The reply should contain all the data below, repeated exactly, and none of the images.

━━━━━ PROVIDED MATERIAL ━━━━━

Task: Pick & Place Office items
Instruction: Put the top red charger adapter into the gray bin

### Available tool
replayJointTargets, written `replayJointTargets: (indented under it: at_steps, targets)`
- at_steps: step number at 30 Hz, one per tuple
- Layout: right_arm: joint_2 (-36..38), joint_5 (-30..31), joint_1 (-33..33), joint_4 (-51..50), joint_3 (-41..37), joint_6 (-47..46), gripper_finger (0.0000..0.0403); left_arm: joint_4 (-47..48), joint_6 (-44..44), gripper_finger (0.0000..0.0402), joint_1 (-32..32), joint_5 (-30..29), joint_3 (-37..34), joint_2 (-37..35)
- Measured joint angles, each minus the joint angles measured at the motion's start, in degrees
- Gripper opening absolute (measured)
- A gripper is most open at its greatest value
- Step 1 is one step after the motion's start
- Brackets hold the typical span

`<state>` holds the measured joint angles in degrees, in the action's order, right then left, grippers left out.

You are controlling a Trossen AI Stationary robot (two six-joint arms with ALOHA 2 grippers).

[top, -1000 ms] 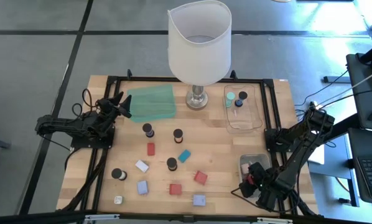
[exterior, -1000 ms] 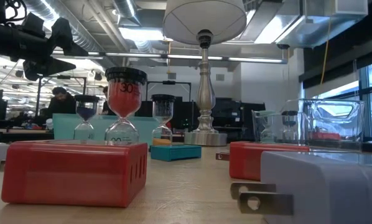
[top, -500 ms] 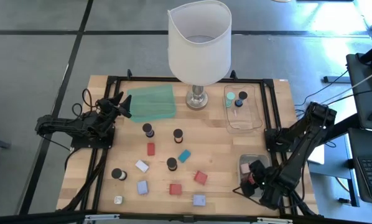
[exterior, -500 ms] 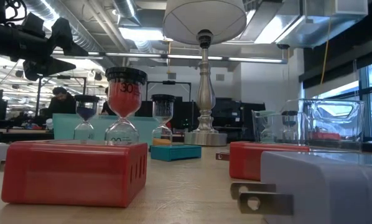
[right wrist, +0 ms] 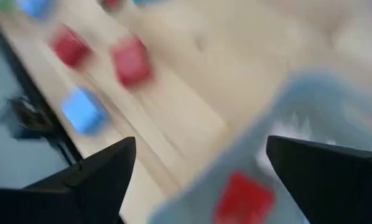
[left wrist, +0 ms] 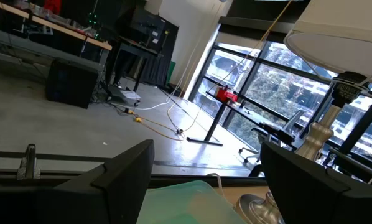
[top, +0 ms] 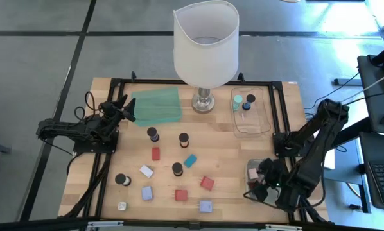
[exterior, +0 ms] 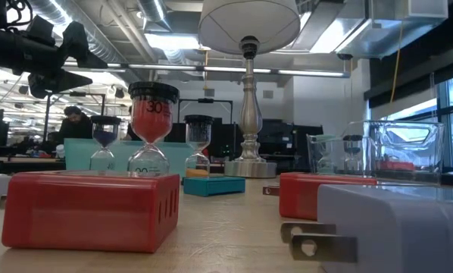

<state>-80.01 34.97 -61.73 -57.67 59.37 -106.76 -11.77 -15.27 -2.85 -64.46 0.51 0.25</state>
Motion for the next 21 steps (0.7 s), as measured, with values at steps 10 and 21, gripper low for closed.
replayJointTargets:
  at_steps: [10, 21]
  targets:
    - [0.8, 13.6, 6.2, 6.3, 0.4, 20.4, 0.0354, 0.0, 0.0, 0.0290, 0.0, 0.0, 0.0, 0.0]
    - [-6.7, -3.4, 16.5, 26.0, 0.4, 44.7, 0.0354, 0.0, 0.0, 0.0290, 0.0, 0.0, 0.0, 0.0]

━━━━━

● **OUTPUT FOR THIS TASK**
Task: Pick & Place Office items
Instruction: Put the top red charger adapter into the gray bin

### Available tool
replayJointTargets, written `replayJointTargets: (indented under it: at_steps, targets)`
- at_steps: step number at 30 Hz, one per tuple
- Layout: right_arm: joint_2 (-36..38), joint_5 (-30..31), joint_1 (-33..33), joint_4 (-51..50), joint_3 (-41..37), joint_6 (-47..46), gripper_finger (0.0000..0.0403); left_arm: joint_4 (-47..48), joint_6 (-44..44), gripper_finger (0.0000..0.0402), joint_1 (-32..32), joint_5 (-30..29), joint_3 (-37..34), joint_2 (-37..35)
- Measured joint angles, each minus the joint angles measured at the motion's start, in degrees
- Gripper opening absolute (measured)
- A gripper is most open at its greatest value
- Step 1 is one step after the motion's start
- Brackets hold the typical span

`<state>` holds the measured joint angles in degrees, in the action's order, right then left, grippers left out.

You are controlling a Trossen AI Stationary robot (two six-joint arms with ALOHA 2 grippers).

[top, -1000 ms] 
[exterior, -1000 ms] 
[top, -500 ms] 
[exterior, -500 ms] 
[right wrist, +0 ms] 
[left wrist, +0 ms] 
[top, +0 ms] 
[exterior, +0 ms] 

<state>-80.01 34.97 -61.73 -57.67 59.37 -106.76 -11.77 -15.27 -2.85 -64.46 0.51 0.25</state>
Motion for the next 21 steps (0.7 s), as measured, with values at steps 10 and 21, gripper low for closed.
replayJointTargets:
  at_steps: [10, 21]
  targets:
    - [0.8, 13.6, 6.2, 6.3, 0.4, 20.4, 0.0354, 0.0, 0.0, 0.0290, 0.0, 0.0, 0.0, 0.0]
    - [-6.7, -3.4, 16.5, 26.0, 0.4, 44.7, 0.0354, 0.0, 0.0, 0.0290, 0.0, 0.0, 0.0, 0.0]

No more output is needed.